Collect each line of the records containing the string "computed".

#####

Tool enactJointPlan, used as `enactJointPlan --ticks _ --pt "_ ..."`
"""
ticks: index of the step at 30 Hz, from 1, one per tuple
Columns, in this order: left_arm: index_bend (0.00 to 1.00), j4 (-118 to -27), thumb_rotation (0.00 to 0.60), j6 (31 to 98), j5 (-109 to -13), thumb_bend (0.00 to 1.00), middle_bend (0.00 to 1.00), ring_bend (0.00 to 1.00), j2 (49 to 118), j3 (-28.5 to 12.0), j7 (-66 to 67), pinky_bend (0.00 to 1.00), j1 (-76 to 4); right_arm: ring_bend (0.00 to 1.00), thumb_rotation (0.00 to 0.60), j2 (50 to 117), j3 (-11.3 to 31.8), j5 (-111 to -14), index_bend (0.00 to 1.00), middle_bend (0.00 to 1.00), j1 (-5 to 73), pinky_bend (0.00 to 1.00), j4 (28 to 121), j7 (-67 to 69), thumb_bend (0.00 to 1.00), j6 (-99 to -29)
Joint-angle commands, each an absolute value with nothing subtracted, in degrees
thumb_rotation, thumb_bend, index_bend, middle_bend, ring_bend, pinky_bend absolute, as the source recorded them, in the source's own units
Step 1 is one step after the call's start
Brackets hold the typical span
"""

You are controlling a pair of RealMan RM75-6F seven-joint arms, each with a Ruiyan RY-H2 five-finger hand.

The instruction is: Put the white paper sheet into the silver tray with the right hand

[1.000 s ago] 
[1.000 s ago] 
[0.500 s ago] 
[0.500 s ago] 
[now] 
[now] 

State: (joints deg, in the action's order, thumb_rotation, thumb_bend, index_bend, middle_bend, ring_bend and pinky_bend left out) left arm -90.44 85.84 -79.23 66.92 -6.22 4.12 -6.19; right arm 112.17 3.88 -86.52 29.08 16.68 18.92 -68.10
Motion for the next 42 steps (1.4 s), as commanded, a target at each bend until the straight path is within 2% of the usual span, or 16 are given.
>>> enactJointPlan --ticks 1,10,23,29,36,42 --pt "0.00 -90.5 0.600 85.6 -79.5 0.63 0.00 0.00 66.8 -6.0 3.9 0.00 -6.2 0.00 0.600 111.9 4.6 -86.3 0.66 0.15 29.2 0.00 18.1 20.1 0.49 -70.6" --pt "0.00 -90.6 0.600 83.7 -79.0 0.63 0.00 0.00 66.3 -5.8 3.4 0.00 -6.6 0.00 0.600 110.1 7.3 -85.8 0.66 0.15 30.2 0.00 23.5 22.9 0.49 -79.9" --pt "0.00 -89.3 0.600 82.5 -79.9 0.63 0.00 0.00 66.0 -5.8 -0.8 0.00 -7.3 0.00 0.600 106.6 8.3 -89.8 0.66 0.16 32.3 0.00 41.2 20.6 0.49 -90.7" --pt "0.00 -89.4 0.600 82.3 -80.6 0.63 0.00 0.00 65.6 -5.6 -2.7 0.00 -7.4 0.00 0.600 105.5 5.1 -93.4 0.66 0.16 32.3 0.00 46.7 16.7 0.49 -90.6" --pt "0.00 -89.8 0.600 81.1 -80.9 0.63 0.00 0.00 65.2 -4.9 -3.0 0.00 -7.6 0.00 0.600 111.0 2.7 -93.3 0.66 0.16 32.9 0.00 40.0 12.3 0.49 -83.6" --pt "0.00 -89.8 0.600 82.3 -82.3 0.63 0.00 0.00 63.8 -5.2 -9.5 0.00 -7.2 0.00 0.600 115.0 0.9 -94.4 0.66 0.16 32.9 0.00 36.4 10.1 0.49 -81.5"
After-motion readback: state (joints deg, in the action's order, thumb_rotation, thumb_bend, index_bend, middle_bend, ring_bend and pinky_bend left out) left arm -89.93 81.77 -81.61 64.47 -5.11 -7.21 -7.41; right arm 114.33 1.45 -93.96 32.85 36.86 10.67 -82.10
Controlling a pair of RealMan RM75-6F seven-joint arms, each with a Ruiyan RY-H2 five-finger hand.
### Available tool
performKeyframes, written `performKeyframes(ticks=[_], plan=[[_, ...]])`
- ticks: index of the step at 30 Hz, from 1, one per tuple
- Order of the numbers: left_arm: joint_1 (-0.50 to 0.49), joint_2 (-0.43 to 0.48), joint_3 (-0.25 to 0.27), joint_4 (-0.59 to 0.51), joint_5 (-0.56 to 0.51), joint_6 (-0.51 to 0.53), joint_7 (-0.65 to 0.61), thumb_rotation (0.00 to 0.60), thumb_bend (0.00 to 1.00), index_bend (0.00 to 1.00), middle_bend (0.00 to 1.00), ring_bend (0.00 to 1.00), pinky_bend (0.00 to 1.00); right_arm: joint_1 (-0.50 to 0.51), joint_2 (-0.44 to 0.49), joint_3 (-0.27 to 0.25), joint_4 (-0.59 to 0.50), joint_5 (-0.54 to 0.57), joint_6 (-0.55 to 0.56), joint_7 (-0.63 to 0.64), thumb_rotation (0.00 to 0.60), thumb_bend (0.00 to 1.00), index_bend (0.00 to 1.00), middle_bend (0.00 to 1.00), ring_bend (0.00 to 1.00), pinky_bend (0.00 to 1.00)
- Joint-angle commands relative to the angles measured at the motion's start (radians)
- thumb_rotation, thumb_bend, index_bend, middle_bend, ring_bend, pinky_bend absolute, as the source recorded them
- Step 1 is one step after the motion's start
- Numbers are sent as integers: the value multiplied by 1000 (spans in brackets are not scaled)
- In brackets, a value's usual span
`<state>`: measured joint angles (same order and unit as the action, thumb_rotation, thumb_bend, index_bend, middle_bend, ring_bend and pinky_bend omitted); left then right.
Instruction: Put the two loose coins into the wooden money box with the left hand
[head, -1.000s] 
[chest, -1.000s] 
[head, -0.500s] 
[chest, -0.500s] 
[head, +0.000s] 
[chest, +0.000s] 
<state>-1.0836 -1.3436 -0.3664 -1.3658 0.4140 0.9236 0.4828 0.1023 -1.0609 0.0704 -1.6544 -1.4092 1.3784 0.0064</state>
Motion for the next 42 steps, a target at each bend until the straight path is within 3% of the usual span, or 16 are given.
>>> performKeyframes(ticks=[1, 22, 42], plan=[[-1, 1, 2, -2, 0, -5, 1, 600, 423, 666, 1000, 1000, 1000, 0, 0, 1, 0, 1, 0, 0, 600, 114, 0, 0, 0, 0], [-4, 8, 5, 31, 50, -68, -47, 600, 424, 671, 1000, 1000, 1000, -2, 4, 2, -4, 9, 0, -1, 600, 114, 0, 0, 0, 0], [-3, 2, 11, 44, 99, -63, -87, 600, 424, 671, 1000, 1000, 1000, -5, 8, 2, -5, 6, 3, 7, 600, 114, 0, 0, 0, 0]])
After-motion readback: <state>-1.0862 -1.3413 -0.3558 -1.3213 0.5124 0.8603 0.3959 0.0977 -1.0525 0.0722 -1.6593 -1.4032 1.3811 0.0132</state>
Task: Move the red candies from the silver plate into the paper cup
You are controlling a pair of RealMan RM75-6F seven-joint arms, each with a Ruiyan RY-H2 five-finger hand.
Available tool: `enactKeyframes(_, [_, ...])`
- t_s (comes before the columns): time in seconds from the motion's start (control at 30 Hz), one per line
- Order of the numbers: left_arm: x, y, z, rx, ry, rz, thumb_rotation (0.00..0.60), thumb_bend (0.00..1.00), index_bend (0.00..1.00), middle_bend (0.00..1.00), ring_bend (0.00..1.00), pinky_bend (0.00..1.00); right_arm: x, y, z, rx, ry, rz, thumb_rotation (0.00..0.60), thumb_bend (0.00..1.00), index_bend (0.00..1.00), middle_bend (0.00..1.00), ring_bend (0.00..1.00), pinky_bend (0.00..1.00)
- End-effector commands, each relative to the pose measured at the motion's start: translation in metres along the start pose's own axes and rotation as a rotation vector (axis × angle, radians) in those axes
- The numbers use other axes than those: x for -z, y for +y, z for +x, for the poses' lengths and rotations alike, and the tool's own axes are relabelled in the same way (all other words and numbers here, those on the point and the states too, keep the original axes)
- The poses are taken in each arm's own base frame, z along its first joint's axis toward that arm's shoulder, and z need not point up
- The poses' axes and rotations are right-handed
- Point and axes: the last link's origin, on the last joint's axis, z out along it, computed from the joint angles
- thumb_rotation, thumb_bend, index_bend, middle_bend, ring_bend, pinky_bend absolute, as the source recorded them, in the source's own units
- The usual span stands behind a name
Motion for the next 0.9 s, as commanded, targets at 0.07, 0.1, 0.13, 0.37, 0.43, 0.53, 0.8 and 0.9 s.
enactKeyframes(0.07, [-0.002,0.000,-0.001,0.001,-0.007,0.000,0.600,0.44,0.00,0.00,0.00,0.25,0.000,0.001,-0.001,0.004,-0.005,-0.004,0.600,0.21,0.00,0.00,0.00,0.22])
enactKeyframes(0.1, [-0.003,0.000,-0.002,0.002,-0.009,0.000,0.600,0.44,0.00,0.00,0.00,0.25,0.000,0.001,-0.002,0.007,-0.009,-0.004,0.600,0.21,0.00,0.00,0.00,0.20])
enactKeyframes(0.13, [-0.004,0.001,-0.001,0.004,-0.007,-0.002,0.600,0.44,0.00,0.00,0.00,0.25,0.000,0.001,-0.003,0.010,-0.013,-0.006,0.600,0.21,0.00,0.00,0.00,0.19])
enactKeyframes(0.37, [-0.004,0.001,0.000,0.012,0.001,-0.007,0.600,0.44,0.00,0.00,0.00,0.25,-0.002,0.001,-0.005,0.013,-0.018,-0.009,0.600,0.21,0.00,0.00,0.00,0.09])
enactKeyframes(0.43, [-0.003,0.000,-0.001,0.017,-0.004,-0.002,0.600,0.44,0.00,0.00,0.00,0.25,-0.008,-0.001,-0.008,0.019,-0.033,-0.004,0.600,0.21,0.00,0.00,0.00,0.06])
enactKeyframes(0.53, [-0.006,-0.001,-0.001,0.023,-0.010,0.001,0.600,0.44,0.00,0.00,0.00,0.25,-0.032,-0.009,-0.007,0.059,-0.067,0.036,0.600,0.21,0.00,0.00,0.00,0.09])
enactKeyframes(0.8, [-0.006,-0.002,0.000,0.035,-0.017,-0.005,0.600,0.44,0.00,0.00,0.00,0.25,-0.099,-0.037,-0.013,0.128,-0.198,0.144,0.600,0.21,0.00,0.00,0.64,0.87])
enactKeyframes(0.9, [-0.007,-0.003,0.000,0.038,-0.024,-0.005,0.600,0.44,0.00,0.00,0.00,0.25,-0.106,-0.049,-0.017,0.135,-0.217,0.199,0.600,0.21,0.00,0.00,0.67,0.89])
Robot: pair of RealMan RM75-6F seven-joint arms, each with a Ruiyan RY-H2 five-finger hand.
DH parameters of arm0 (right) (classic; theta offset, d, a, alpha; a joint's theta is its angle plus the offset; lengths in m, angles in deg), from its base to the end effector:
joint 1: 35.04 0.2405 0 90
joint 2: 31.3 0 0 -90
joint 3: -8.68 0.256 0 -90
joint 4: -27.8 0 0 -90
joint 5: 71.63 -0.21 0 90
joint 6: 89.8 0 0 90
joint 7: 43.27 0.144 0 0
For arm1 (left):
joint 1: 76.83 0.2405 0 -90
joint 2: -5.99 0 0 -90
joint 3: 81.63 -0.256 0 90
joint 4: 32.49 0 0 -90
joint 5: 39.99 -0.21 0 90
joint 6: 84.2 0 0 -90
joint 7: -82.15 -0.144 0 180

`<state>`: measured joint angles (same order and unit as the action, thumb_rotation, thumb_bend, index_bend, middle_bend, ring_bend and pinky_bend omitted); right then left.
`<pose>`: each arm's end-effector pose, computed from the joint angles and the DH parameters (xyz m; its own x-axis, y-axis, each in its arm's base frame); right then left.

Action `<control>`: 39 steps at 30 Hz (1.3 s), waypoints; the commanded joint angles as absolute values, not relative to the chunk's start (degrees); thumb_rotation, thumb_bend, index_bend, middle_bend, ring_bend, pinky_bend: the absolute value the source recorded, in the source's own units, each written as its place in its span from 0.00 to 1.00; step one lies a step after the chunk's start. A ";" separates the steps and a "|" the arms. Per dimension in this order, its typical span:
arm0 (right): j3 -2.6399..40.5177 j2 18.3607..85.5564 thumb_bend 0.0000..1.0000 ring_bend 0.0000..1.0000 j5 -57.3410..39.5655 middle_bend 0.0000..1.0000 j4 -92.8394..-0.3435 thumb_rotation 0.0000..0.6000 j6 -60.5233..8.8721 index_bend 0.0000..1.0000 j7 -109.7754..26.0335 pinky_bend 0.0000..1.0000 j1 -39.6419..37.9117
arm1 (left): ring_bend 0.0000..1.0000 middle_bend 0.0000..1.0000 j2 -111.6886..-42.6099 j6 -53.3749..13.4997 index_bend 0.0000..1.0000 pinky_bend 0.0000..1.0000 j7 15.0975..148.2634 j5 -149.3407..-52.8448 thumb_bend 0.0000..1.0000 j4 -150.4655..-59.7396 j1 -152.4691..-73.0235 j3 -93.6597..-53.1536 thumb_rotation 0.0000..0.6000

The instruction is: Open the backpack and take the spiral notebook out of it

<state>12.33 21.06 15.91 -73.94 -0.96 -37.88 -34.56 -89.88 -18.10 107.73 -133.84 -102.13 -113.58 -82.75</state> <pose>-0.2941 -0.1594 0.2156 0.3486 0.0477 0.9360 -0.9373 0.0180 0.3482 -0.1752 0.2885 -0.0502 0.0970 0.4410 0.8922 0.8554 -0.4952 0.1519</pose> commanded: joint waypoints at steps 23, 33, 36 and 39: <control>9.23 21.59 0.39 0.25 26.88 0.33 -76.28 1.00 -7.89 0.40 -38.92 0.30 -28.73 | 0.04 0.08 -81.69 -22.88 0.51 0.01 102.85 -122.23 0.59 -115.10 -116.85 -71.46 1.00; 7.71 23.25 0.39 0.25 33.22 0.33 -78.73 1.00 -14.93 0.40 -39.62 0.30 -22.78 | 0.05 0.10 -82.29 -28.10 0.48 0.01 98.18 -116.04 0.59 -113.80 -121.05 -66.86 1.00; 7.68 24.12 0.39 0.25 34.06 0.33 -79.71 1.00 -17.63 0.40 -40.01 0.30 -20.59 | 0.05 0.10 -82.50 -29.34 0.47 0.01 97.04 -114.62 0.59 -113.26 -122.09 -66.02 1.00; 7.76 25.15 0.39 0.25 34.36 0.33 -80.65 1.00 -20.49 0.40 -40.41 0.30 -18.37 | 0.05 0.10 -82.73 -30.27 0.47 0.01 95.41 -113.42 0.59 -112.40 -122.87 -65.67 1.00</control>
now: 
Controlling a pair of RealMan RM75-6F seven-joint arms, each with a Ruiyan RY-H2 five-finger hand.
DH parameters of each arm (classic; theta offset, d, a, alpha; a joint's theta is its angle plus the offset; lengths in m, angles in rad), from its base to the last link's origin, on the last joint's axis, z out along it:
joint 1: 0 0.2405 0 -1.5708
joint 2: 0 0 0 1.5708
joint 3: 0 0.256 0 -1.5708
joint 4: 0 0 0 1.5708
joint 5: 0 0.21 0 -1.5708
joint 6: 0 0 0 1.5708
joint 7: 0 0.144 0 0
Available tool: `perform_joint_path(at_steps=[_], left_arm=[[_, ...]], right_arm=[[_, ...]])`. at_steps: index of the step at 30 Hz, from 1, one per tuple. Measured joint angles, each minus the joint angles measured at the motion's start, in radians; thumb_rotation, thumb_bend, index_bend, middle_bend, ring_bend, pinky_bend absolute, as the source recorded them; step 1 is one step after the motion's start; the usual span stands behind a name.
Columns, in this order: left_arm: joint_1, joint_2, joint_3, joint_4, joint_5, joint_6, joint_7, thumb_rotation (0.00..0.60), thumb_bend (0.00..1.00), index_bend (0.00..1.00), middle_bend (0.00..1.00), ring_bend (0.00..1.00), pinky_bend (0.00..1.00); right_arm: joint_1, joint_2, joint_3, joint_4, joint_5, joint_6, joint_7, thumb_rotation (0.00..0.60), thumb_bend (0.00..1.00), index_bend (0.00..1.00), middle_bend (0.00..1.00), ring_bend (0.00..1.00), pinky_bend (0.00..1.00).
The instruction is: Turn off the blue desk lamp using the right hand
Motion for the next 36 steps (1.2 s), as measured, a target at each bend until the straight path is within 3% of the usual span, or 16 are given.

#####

**SOLUTION TO THIS PROBLEM**
- Point and axes: the last link's origin, on the last joint's axis, z out along it, computed from the joint angles
`<pose>`: each arm's end-effector pose, computed from the joint angles and the DH parameters (xyz m; its own x-axis, y-axis, each in its arm's base frame); right then left.

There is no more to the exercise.